US EPA

2824163 

Journal Article 

Increase of mesenchymal stem cell migration by cannabidiol via activation of p42/44 MAPK 

Schmuhl, E; Ramer, R; Salamon, A; Peters, K; Hinz, B 

2014 

Yes 

Biochemical Pharmacology
ISSN: 0006-2952
EISSN: 1873-2968 

87 

3 

489-501 

English 

24304686 

10.1016/j.bcp.2013.11.016 

Migration and differentiation of mesenchymal stem cells (MSCs) are known to be involved in various regenerative processes such as bone healing. However, little is known about the pharmacotherapeutical options aiming at the mobilization and differentiation of MSCs. The present study therefore focussed on cannabinoids which have been demonstrated to exhibit tissue healing properties. Using Boyden chamber assays, the non-psychoactive phytocannabinoid cannabidiol (CBD) was found to increase the migration of adipose-derived MSCs in a time- and concentration-dependent manner. CBD-induced migration was inhibited by AM-630 (CB₂ receptor antagonist) and O-1602 (G protein-coupled receptor 55 [GRP55] agonist).

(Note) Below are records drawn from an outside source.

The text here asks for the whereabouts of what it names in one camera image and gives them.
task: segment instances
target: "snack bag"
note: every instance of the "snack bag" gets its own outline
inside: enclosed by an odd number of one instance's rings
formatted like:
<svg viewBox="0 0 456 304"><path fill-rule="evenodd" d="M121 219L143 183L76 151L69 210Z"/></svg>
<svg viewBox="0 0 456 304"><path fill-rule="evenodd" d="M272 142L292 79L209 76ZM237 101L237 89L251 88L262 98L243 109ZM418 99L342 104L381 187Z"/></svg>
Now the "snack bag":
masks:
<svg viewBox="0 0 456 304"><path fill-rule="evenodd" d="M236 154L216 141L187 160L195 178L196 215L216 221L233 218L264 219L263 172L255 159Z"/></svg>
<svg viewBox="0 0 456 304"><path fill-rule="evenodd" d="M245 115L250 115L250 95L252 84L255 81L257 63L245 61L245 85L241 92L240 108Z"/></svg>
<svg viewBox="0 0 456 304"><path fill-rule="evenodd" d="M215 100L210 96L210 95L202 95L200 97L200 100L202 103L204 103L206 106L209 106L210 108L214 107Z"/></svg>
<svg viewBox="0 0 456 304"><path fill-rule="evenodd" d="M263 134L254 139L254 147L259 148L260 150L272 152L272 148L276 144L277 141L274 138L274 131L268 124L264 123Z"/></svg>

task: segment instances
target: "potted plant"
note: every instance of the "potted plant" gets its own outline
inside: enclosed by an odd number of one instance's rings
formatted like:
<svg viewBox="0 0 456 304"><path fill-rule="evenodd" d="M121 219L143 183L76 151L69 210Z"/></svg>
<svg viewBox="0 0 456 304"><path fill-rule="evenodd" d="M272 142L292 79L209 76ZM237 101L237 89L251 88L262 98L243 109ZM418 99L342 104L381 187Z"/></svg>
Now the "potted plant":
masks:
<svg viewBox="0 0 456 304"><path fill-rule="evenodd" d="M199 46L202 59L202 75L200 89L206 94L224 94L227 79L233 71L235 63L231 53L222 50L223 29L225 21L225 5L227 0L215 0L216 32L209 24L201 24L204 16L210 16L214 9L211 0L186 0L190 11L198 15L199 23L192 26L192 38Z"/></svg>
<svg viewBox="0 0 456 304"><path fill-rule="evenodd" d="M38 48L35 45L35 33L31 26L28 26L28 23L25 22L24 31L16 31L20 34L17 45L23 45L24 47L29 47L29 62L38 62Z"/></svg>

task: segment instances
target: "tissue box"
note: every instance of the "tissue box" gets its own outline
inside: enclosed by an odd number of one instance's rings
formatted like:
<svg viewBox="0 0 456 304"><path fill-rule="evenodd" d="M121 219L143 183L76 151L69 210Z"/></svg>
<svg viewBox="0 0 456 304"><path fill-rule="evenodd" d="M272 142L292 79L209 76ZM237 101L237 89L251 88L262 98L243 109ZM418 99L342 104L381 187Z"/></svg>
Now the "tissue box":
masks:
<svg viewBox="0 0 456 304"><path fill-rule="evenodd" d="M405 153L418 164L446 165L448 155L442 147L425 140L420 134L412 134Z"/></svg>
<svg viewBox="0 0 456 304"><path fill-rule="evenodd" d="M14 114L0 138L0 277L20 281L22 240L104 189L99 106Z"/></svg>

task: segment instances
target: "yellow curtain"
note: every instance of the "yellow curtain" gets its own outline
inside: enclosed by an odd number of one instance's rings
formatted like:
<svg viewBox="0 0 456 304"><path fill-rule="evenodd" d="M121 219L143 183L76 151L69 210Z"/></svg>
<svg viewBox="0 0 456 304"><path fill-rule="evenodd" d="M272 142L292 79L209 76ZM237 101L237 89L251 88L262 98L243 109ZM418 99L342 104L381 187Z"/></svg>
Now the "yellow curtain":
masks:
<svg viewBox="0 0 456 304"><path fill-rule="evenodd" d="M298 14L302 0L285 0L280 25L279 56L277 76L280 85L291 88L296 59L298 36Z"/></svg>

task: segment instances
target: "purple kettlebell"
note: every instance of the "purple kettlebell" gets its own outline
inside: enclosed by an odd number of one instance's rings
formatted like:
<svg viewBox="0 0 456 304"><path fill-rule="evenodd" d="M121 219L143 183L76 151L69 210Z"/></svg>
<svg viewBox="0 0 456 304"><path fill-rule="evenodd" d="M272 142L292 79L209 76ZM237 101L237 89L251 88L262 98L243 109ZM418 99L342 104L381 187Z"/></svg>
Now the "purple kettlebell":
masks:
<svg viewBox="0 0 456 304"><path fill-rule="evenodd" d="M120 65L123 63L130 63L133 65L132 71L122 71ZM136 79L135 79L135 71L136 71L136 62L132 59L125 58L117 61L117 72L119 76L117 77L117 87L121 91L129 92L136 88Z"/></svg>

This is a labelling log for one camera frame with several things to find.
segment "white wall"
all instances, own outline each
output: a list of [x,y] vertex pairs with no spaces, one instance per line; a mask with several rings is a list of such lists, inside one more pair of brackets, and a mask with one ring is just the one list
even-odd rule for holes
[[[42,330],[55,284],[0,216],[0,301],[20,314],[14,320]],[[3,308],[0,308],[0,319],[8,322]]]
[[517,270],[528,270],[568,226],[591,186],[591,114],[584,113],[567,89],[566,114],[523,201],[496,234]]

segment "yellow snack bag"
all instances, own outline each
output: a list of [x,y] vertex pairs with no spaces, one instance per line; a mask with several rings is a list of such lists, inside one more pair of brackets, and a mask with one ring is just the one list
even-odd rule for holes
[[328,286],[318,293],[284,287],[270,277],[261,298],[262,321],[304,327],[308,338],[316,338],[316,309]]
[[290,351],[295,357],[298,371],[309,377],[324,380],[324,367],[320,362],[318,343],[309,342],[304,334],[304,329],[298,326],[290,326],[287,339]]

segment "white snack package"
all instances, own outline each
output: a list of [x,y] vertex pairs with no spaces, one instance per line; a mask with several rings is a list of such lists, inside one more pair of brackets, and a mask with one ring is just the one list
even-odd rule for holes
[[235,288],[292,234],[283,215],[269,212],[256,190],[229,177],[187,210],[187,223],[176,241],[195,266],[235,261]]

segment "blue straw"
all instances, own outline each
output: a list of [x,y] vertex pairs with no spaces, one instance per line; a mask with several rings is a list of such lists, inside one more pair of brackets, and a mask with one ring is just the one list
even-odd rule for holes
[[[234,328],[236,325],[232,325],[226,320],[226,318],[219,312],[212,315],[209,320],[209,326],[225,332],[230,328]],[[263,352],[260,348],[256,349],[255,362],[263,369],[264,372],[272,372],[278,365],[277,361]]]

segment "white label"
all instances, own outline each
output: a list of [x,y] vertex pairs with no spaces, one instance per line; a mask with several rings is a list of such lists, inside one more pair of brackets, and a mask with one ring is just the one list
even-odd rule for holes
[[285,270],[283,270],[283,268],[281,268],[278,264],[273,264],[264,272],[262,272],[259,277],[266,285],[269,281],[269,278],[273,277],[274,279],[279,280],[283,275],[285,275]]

Moreover, the promigratory effect of CBD was antagonized by inhibition of the p42/44 mitogen-activated protein kinase (MAPK) pathway which became activated upon CBD treatment. In line with this data, AM-630 and O-1602 attenuated CBD-induced p42/44 MAPK phosphorylation. A p42/44 MAPK-dependent promigratory effect was likewise demonstrated for the GPR55 antagonist O-1918 and the selective CB₂ receptor agonist JWH-133. Additional evidence for a functional effect of CBD on MSCs was provided by experiments demonstrating long-term stimulation with CBD to induce differentiation of MSCs into the osteoblastic lineage as evidenced by increased mineralization assessed by cresolphthalein complexone assay and enhanced activity of alkaline phosphatase. Collectively, this study demonstrates CBD to promote the migration of MSCs via activation of the CB₂ receptor and inhibition of GPR55 and to induce osteoblastic differentiation. CBD may therefore recruit MSCs to sites of calcifying tissue regeneration and subsequently support bone regeneration via an osteoanabolic action on MSCs.